* _Assignment_
Give back all of the data exactly as it stands, with the pictures removed.

-*-*-

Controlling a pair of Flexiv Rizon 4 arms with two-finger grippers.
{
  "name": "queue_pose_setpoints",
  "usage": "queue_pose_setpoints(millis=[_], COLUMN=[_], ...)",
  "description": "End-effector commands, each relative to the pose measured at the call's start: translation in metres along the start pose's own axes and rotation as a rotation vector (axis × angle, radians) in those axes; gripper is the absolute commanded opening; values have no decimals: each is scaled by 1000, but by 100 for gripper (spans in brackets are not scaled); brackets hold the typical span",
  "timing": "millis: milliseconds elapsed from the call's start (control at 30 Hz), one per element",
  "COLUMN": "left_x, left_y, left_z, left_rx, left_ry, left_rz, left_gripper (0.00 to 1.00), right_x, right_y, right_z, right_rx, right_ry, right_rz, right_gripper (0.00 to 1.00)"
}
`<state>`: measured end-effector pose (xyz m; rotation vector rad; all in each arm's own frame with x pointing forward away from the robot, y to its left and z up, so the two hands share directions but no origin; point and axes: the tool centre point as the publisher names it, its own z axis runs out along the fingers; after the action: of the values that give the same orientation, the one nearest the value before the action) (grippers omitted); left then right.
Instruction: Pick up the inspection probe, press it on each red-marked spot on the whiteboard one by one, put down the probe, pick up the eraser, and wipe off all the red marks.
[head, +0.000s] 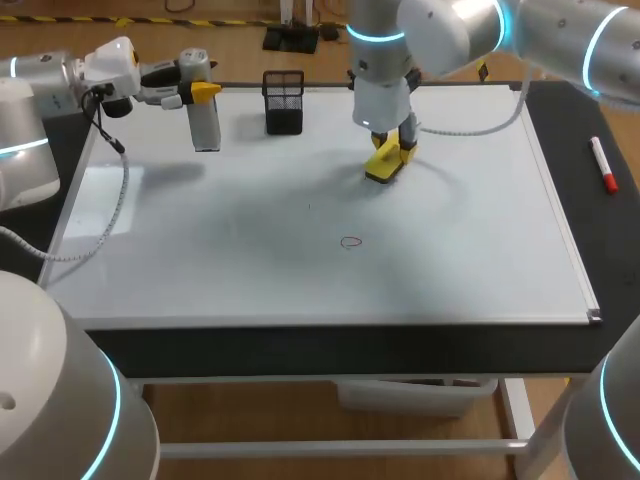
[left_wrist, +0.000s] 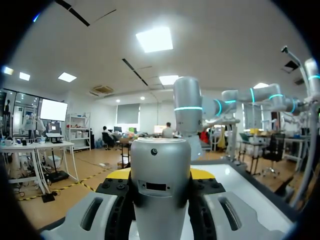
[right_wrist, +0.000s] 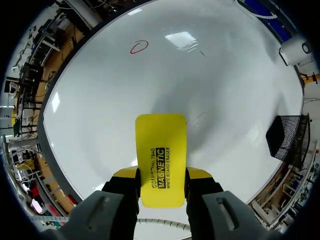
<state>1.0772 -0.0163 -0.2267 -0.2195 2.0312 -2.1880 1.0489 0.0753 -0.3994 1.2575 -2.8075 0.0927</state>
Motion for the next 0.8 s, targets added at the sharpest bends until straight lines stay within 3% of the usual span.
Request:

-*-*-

* _Solution for this exercise_
Controlling a pair of Flexiv Rizon 4 arms with two-finger grippers.
{
  "name": "queue_pose_setpoints",
  "usage": "queue_pose_setpoints(millis=[_], COLUMN=[_], ...)",
  "description": "End-effector commands, each relative to the pose measured at the call's start: translation in metres along the start pose's own axes and rotation as a rotation vector (axis × angle, radians) in those axes; gripper is the absolute commanded opening; values have no decimals: each is scaled by 1000, but by 100 for gripper (spans in brackets are not scaled); brackets hold the typical span",
  "timing": "millis: milliseconds elapsed from the call's start (control at 30 Hz), one per element",
  "COLUMN": "left_x, left_y, left_z, left_rx, left_ry, left_rz, left_gripper (0.00 to 1.00), right_x, right_y, right_z, right_rx, right_ry, right_rz, right_gripper (0.00 to 1.00)"
}
`<state>`: measured end-effector pose (xyz m; rotation vector rad; all in each arm's own frame with x pointing forward away from the robot, y to its left and z up, so the two hands share directions but no origin; point and axes: the tool centre point as the publisher names it, its own z axis runs out along the fingers; after the action: of the values that give the same orientation, the one nearest the value before the action) (grippers omitted); left then right.
Instruction: Pick up the inspection probe, press it on each red-marked spot on the whiteboard one by one, put down the probe, pick up the eraser, and wipe off all the red marks.
[head, +0.000s] 
[left_wrist, +0.000s] 
[right_wrist, +0.000s] 
<state>1.0772 -0.0163 -0.2267 -0.2195 2.0312 -2.1880 1.0489 0.0753 -0.3994 1.2575 -2.8075 0.0927</state>
Motion for the next 0.8 s, targets added at the sharpest bends until straight lines stay within 3% of the usual span.
Request:

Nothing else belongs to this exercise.